* **What is required**
Could you find each line of the data below that contains the word "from" and copy those lines?
Recorded information Block Start
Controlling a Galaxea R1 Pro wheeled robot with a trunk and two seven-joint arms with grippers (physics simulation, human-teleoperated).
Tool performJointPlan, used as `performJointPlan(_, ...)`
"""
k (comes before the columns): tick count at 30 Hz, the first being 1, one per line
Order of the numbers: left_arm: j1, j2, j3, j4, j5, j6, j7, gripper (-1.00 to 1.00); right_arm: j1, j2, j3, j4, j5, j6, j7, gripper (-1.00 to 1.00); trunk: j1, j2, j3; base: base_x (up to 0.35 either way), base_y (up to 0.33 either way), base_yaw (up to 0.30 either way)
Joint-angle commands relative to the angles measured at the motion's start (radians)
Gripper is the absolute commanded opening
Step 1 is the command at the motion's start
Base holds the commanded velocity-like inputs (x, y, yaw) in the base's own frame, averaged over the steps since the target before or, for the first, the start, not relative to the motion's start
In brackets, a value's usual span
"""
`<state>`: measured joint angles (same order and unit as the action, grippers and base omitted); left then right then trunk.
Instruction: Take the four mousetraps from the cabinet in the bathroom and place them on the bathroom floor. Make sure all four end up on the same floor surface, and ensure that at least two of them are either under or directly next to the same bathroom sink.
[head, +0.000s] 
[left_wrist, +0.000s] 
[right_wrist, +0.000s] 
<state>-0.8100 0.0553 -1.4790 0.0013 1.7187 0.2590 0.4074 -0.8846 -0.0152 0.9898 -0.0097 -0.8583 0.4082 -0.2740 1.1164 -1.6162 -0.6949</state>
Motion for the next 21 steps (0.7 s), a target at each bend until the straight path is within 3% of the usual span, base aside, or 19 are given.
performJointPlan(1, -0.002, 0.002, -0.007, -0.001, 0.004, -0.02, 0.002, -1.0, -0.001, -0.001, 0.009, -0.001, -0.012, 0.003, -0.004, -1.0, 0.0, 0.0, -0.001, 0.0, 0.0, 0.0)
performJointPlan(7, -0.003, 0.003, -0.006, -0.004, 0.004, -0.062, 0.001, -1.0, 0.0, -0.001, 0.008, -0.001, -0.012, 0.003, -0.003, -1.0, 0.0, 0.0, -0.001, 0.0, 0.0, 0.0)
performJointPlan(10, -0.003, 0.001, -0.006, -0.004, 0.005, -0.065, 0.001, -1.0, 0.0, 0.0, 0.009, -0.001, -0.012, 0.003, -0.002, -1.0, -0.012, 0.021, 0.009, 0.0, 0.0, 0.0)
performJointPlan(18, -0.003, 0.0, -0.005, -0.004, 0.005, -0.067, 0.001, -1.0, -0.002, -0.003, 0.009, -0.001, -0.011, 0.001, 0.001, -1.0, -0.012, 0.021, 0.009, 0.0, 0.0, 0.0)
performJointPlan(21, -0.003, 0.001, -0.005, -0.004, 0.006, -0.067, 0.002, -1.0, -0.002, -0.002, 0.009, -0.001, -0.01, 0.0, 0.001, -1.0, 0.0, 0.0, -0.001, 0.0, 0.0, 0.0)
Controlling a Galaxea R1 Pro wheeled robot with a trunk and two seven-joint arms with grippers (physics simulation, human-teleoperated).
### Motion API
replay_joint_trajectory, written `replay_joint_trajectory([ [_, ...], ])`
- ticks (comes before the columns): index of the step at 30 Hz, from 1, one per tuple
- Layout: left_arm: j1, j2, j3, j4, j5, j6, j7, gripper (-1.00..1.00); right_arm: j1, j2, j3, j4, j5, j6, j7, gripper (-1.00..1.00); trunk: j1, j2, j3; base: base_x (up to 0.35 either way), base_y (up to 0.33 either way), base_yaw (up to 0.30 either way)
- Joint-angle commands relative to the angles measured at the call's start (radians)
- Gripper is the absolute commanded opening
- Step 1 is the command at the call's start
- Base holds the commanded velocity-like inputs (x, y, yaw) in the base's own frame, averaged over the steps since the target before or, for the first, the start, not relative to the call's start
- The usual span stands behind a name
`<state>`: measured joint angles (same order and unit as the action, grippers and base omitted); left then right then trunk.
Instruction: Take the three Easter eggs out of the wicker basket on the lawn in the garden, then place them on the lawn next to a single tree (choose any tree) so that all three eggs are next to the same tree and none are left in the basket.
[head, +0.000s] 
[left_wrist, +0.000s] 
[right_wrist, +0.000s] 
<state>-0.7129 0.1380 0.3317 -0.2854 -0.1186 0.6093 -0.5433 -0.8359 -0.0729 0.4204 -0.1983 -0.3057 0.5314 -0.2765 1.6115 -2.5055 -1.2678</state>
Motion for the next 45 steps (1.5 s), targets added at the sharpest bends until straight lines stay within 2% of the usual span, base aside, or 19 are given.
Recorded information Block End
* **Answer box**
Instruction: Take the four mousetraps from the cabinet in the bathroom and place them on the bathroom floor. Make sure all four end up on the same floor surface, and ensure that at least two of them are either under or directly next to the same bathroom sink.
- ticks (comes before the columns): index of the step at 30 Hz, from 1, one per tuple

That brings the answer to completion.